## Your assignment
Could you report every line of the listing below that holds the word "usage"?

## Data section
● ● ● ●
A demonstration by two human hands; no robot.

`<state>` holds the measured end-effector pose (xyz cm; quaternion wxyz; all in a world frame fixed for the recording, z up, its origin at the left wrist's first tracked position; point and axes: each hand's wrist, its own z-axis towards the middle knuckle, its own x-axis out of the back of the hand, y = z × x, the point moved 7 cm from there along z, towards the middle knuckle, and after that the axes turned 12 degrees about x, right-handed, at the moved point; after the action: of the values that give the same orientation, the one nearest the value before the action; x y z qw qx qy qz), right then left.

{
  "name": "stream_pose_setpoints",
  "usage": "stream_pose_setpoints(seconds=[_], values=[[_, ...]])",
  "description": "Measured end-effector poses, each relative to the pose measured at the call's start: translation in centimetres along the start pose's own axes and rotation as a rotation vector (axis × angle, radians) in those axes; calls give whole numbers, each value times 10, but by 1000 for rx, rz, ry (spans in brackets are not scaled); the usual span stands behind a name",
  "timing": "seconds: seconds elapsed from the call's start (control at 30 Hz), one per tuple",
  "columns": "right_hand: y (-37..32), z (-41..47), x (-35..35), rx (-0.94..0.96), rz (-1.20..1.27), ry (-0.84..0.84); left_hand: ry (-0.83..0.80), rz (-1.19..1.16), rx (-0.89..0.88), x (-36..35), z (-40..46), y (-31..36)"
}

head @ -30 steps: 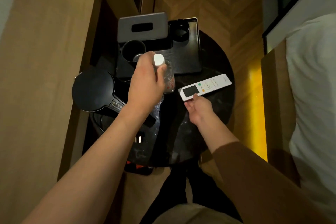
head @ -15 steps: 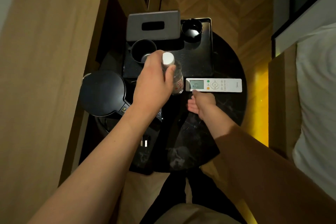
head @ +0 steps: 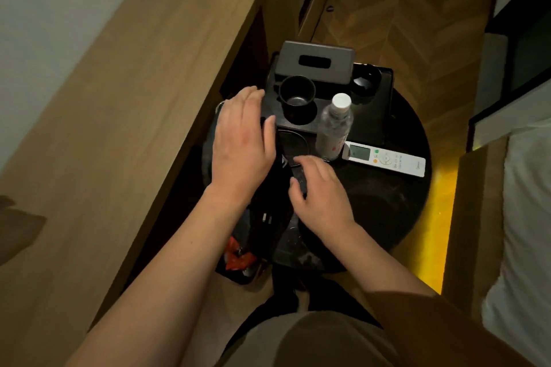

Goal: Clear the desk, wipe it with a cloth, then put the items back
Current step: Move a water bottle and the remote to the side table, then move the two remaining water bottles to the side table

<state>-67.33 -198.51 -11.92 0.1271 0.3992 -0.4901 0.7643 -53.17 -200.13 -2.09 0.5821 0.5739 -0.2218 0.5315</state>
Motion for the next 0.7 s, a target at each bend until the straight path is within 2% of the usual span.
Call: stream_pose_setpoints(seconds=[0.2, 0.5, 0.7], values=[[-74, 33, 3, 383, 47, 34, 175, 21, 302, 55, -36, -62], [-181, 24, -69, 641, 159, -296, 359, 159, 702, 135, -158, -154], [-277, -40, -135, 912, 194, -509, 508, 265, 1021, 198, -286, -201]])
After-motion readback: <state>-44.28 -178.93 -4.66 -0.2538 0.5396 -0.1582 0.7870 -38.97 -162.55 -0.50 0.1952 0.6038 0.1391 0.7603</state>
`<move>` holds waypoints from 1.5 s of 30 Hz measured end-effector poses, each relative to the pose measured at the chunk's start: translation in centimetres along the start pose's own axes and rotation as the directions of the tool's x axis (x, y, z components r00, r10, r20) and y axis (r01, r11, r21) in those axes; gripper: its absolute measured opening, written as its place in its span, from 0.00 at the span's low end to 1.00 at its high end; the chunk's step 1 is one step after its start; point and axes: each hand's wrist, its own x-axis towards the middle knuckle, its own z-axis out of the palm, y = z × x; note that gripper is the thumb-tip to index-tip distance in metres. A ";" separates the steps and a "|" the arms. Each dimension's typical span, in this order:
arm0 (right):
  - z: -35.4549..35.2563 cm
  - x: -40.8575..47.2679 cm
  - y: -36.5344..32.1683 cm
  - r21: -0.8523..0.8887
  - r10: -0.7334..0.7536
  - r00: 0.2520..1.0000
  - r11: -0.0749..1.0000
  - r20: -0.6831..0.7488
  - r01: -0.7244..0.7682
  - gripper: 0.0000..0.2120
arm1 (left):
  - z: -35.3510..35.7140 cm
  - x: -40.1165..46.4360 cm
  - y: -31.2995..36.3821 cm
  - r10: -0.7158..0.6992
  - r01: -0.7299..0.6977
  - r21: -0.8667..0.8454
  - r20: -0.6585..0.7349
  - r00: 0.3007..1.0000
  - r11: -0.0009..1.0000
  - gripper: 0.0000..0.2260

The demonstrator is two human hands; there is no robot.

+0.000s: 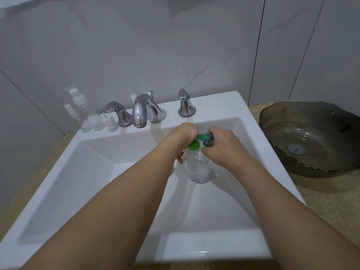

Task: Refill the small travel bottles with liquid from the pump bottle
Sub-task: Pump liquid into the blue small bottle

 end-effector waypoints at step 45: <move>-0.2 -0.1 -0.2 0.038 -0.069 0.994 0.997 -0.080 0.073 0.08 | -1.2 0.2 0.4 -0.024 0.027 -0.018 0.117 0.993 0.999 0.22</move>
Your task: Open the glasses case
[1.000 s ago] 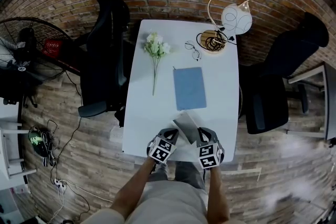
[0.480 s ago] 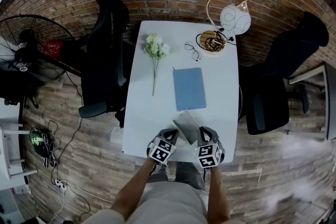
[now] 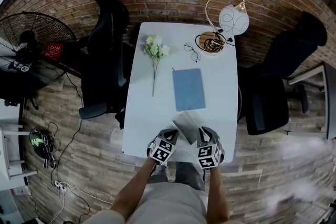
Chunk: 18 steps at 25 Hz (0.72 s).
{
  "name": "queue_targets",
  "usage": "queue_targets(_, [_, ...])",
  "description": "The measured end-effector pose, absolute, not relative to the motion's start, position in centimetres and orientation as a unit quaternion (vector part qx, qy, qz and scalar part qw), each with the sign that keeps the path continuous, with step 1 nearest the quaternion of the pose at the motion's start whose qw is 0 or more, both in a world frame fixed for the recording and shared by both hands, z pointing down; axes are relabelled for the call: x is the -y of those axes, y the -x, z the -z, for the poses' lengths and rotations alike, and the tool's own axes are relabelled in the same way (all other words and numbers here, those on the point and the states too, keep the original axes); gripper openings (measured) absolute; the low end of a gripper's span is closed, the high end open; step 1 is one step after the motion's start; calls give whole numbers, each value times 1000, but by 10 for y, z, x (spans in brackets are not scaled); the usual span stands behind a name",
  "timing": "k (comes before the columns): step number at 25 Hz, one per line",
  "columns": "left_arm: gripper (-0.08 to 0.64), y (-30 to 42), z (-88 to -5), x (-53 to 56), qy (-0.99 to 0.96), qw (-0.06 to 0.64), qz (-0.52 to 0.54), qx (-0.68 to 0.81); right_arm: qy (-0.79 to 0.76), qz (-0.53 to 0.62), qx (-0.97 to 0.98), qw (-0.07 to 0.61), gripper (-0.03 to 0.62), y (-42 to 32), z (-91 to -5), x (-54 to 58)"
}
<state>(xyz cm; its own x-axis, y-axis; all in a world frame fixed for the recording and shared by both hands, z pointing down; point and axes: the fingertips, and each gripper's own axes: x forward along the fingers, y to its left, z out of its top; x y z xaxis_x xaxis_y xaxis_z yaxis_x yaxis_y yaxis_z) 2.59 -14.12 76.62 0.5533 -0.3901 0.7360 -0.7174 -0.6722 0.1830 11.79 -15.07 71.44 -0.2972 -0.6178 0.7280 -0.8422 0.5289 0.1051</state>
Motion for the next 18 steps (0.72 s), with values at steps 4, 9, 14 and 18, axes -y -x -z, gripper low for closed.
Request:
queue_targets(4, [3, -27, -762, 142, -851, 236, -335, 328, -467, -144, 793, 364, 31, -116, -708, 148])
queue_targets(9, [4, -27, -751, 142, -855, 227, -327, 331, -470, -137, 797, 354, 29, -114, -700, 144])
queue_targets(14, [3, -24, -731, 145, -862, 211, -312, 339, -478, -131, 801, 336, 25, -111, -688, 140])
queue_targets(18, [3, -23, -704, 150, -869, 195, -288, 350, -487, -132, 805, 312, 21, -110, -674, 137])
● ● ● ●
## The answer
  "usage": "stream_pose_setpoints(seconds=[_], values=[[_, ...]])",
  "usage": "queue_targets(_, [_, ...])",

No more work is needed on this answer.